Camiye Yürümenin Fazileti ile İlgili Hadisler

Camiye yürümenin fazileti nedir? Camiye yürüyerek gitmenin fazileti/sevabı ile ilgili hadisler...

Ebû Hüreyre radıyallahu anhdan:

Peygamber sallallahu aleyhi ve sellem, “Evi mescide daha uzak olan, az uzak olandan ecir bakımından daha büyüktür,” buyurdu. (İbn-i Mâce, Kitâb’ul-Mesâcid, b. 15, n. 782, s. 257, c. 1)

Hadisin Açıklaması

Mescide evi uzak olanın camiye gelene kadar attığı adım, sarfettiği enerji daha çoktur, ibadetlerin en faziletlisi zahmetli olanı olduğundan, camiye evi uzak olanın sevabı daha çok olacaktır. “Fel ebâdü”deki fa tertip içindir. Sevaplar uzaklıktaki tertibe göredir. Daha uzak olanın sevabı daha çok, daha yakın olanın sevabı daha azdır, demektir.

*

Ubey bin Kâ’b radıyallahu anh’dan rivâyet edildiğine göre şöyle demiştir:

Bir şahıs vardı, kıbleye dönerek namaz kılan Medine halkından mescide onun evinden daha uzak evi olan kimse yoktu. Cemaatle camide namazları hiç geçirmezdi. Kendisine bir merkep alıp sıcak ve karanlık anlarda binsen dedim. O zat evimin mescidin yanında olmasını sevmem, dedi. (Şahsın) sözü Peygamberimiz sallallahu aleyhi ve selleme duyuruldu. Ve Peygamber sallallahu aleyhi ve sellem ona, o sözünden ne demek istediğini sordu da. Ey Allah’ın Rasûl-i mescide gelişim ve aileme dönüşümde attığım adımların benim için mükâfatının yazılmasını kastettim, dedi. Peygamber sallallahu aleyhi ve sellem: “Allah sana onun hepsini verdi. Aziz ve Celil olan Allah sana ümit ettiklerinin hepsini verdi,” buyurdu. (Müslim, Kitâb’ul-Mesâcid, b. 50, n. 669/278, s. 460, c. 1; İbn-i Mâce, Kitâb’ul-Mesâcid, b. 15, n. 783, s. 257, c. 1)

*

Ebû Umame radıyallahu anhdan:

Peygamber sallallahu aleyhi ve sellem: “Kim evinden abdest alarak farz bir namaz için çıkar giderse onun sevabı ihramlı olarak hac yapanın sevabı gibidir. Bir kimse kuşluk namazı için evinden çıksa bu çıkışında yorulmasının sebebi yalnız kuşluk namazı olursa onun sevabı ömre yapanın sevabı gibidir. Aralarında (boş söz) konuşulmadan bir namazın arkasından başka bir namaz kılanlar illiyînde yazılır.” buyurdu.

Hadisin Açıklaması

İlliyîn: Mertebesi yüce, 7. ci katın üstünde, iyilerin isimlerinin yazıldığı defter gibi manâlara gelir. (Bezlü’l-Mechûd, c. 4, s. 147)

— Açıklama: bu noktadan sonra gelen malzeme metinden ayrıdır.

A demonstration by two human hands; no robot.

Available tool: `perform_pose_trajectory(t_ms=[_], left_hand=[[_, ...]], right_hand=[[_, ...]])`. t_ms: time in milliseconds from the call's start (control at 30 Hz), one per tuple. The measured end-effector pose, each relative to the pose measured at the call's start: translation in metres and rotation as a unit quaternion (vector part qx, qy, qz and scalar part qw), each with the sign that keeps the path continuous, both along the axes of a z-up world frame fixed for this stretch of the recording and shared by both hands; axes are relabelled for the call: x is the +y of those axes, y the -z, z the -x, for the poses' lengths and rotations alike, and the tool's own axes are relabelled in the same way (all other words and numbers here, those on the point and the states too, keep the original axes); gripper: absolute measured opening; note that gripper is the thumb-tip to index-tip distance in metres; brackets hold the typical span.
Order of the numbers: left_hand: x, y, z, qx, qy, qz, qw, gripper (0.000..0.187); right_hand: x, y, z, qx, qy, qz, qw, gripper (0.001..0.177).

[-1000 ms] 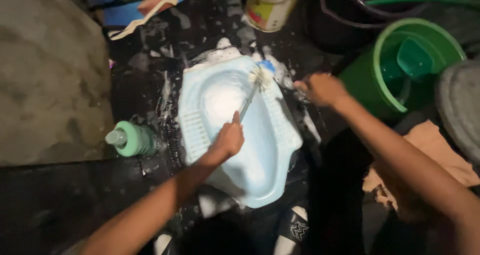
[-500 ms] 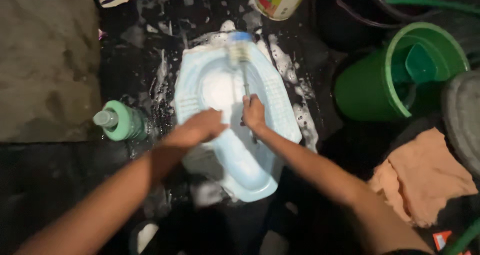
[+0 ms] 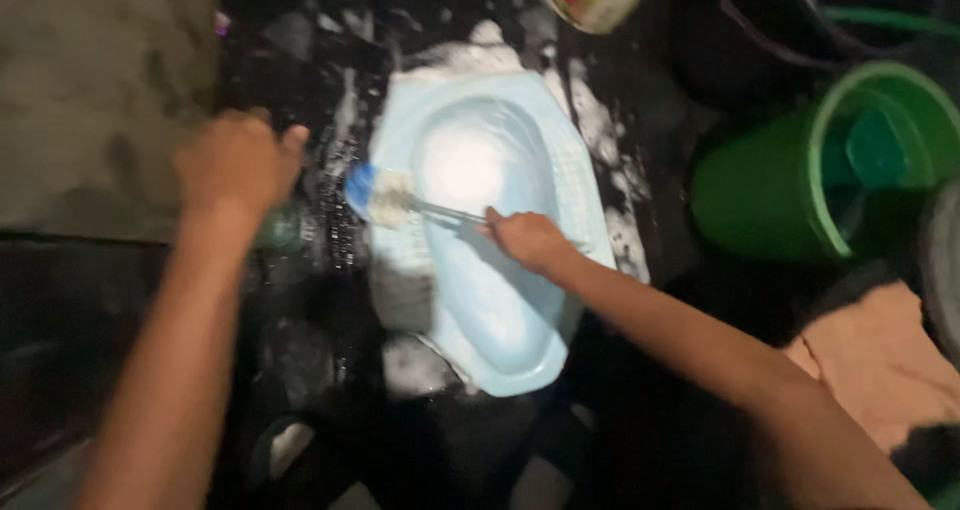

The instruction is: The person scrubs the inside of a light blue squat toilet with a long-handled brush. They repeatedly apply liquid soap from a green bottle and add water from a green bucket using a small scoop to create suds and rinse the surface.

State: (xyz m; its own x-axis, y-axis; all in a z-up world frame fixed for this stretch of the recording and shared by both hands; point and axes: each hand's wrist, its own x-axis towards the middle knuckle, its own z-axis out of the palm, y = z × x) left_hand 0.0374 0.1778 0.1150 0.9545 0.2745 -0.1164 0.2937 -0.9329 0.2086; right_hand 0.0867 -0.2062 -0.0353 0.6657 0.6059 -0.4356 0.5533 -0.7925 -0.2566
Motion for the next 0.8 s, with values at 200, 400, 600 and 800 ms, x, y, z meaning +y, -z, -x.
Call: perform_pose_trajectory(t_ms=[200, 400, 600, 800], left_hand=[[0.0, 0.049, 0.013, -0.1, -0.015, -0.06, 0.993, 0.049], [-0.001, 0.027, 0.018, -0.065, -0.009, 0.018, 0.998, 0.042], [-0.007, 0.034, 0.02, -0.051, 0.019, 0.021, 0.998, 0.04], [0.013, 0.048, 0.023, -0.017, 0.033, 0.017, 0.999, 0.042]], right_hand=[[-0.041, -0.043, -0.007, -0.08, -0.087, -0.03, 0.992, 0.049], [-0.043, -0.07, -0.014, -0.011, 0.018, 0.117, 0.993, 0.049], [-0.039, -0.066, -0.014, -0.082, 0.014, 0.052, 0.995, 0.045], [-0.036, -0.04, -0.007, -0.042, -0.358, -0.023, 0.933, 0.047]])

Arasında konuşmadan birbiri arkasına namaz kılanın mertebesi yüce, ismi de iyilerin isimlerinin yazıldığı deftere yazılır, demektir.

*

Ebû Hüreyre radıyallahu anhdan:

Peygamber sallallahu aleyhi ve sellem, “Kişinin cemaatle kıldığı bir namaz derece bakımından evinde ve dükkânında yalnız kıldığı 25 vakitten daha üstündür, işte sizden biriniz, güzelce abdest alıp namazdan başka gayesi olmaksızın camiye gelirse ve onu yerinden ancak namaz kaldırmışsa, mescide gelene kadar attığı her adım sebebi ile bir derecesi yükselir. Ve bir hatası af edilir. Camiye girince namaz onu alıkoyduğu müddetçe, o namazda sayılır.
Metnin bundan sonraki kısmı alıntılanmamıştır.